BL: Hopefully, we do some good tours or something like that. I definitely want to do a lot with licensing, maybe even do some soundtracks and stuff. I'd like to be able to do this for a living, but who knows? I think that's everybody.

HM: In the few years that you guys have been doing this, what is your proudest accomplishment?

BL: I think we got some pretty good songs together. I'm pretty happy with them. I can't really think of any that I'm cringing over, embarrassed of. We've done pretty good locally, and we don't really play any shows out of the area where people are like, 'This band blows.' We generally tend to impress just a couple people. It never feels like things are starting to suck. It always feels like things are getting better. It just keeps adding on. There's never any time where we're like, 'Man, it used to be so much better.'

HM: Let's talk about the Scranton music scene. How does the abundance of good music there impact you individually?

BL: I've been really good friends Mike and Pat (Finnerty), who are in the Moneynotes and were in Okay Paddy. It's really motivating when your friends are really good competition, when you see your friends kicking ass. It keeps you in check. We've been supporting each other forever, playing together a bunch, going into each other's bands. Pat played with us for a while and we all have our side projects and stuff. It's really good to get to talk to other people. It's refreshing.

HM: What do you think is the most unique aspect of your band?

BL: We tend to appeal to most people. We're a pop band, but we're not annoying and really stale, and we're a like a rock band, but we're not too overbearing. I feel like parents could listen to us, but like, cool parents. We know dads who'll listen to us, and they're like, 'Hey, you guys are okay.' Unless you really, really hate pop music, I think we're really accessible. We don't try to do crazy stuff or be pretentious or anything, but we also don't just do the same old stuff everyone else does. I don't want to do a song and say classic, clichéd things, like rhyme 'baby' with 'maybe,' you know, talk about 'hit the ground running,' 'writing on the wall.' You know, just generic stuff. You have to keep it fresh.

HM: How do you maintain that balance between being inventive without being pretentious or showy?

BL: When I do stuff with art or music, I try to think of what I would think if I saw it. Would I be really annoyed? I have a weird idea of like, if I saw a band doing this, would I be like, 'Oh, god.' I just try to look at it like, what would I think of it? The whole point of it is you dig your influences, like I'll listen to a Hollies song, and I'll say, I love this, but I can't do it because they already did it, and I'm not them.
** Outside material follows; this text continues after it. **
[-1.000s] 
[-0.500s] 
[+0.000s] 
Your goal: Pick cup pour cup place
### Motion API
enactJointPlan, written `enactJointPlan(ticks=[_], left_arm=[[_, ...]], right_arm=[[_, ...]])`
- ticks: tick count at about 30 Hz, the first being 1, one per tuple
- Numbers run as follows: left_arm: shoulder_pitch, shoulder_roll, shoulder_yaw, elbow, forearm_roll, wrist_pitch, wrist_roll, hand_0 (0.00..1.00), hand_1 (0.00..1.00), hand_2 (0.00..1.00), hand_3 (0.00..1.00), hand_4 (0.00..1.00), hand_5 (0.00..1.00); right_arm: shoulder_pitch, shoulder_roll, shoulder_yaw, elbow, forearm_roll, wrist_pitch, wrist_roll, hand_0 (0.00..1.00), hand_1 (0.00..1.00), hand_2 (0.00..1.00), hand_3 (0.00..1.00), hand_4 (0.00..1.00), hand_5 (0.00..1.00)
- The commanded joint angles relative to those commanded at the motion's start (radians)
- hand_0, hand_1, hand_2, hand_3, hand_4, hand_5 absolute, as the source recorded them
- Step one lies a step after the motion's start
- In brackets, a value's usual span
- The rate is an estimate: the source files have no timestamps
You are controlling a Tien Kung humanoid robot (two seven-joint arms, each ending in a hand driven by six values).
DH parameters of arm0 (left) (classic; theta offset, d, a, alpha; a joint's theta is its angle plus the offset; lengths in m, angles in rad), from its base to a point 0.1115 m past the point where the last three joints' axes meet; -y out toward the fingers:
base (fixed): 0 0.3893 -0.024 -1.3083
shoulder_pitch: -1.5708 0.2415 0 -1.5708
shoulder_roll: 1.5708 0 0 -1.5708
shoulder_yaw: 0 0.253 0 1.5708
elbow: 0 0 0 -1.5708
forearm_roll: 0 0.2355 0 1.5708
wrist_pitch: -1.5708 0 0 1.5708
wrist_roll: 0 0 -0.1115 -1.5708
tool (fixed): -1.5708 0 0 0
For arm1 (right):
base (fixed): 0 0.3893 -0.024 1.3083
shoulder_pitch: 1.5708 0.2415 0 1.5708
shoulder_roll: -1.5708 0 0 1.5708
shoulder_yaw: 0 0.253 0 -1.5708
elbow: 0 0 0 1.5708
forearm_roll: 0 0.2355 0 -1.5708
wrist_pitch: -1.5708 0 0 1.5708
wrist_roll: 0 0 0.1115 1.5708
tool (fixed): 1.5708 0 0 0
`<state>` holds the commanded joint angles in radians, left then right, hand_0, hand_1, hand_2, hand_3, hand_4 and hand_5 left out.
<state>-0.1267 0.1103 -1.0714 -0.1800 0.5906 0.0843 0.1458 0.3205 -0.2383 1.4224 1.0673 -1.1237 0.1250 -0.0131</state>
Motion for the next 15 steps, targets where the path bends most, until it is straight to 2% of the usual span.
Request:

Most people have all these crazy ideas in their head, but it's all influenced by something. I forget where I was going with this.

HM: So what else do you want to talk about?

BL: Well, we got a new drummer. His name is Lee and he's really, really awesome. He's real versatile. He can totally shred, but he can also play really simple. That's been really great.

HM: Where did you guys find him?

BL: Of all things, I saw an ad looking for a band, and if you ever get the chance, you should read those because they're kind of hilarious. I saw it and I was like, 'Wow, that's a nice drum set' and he had all the same influences as I had. I saw a couple guys at the record store and they were like, 'Yeah, that guy comes in here all the time. He seems really cool.' When I called him, I found out he knew my friends from the Mishaps down in Baltimore, because that's where he was from before he moved up here. He learned like, ten of our songs in two practices. He's a pretty cool guy.